Here is a link to the October newsletter feature:
https://countyarts.ca/artscene/jc-sulzenko/
What’s JC’s take on these exciting programs?
“I feel privileged to have these opportunities this autumn to work with County artists.
“My approach to leading workshops and to mentoring remains consistent: I am not prescriptive. With the workshop, I seek to enable emerging and established writers and artists to enhance their capacities to express themselves through poetry. I always am eager to learn from and with them.
“The mentorship program will allow me to develop a working relationship with the mentee writer over its 5 month period in a way which addresses and advances that poet’s goals. I look very forward to this unique program.”
JC’s collaborative poem with Carol A. Stephen published in Silver Birch Press series on spices and seasonings
JC and Carol have been writing collaboratively for many years. Their first full collection, which seeks a publisher, has the working title of BREATH OF SKY AND WATER. This manuscript includes the poem “Afloat on Flan Pond,” which California-based Silver Birch Press published in its series with spices and seasonings as the theme.

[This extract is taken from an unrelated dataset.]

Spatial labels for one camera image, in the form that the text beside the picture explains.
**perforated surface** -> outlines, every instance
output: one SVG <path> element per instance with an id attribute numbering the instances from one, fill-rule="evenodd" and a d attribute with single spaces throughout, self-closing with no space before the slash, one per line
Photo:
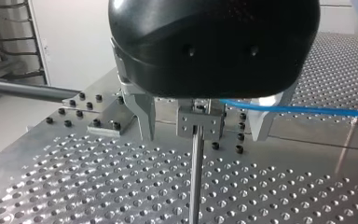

To read their ekphrastic poem, after an image by Will Cotton, go to: https://silverbirchpress.wordpress.com/2023/10/03/afloat-on-flanpond-by-carol-a-stephen-and-jc-sulzenko-spices-seasonings-series/
“I enjoy writing with Carol because, for the most part, we find a way into each new poem that allows us freedom to riff off each other’s line or lines smoothly and yet to remain true to our own intention.
In BREATH OF SKY AND WATER, each poem demonstrates the power of ekphrasis, where one work of art serves as a springboard for another. In some cases, the poems we write stay close to the original artwork. In others, we stray farther afield. It’s always and adventure, ” JC adds.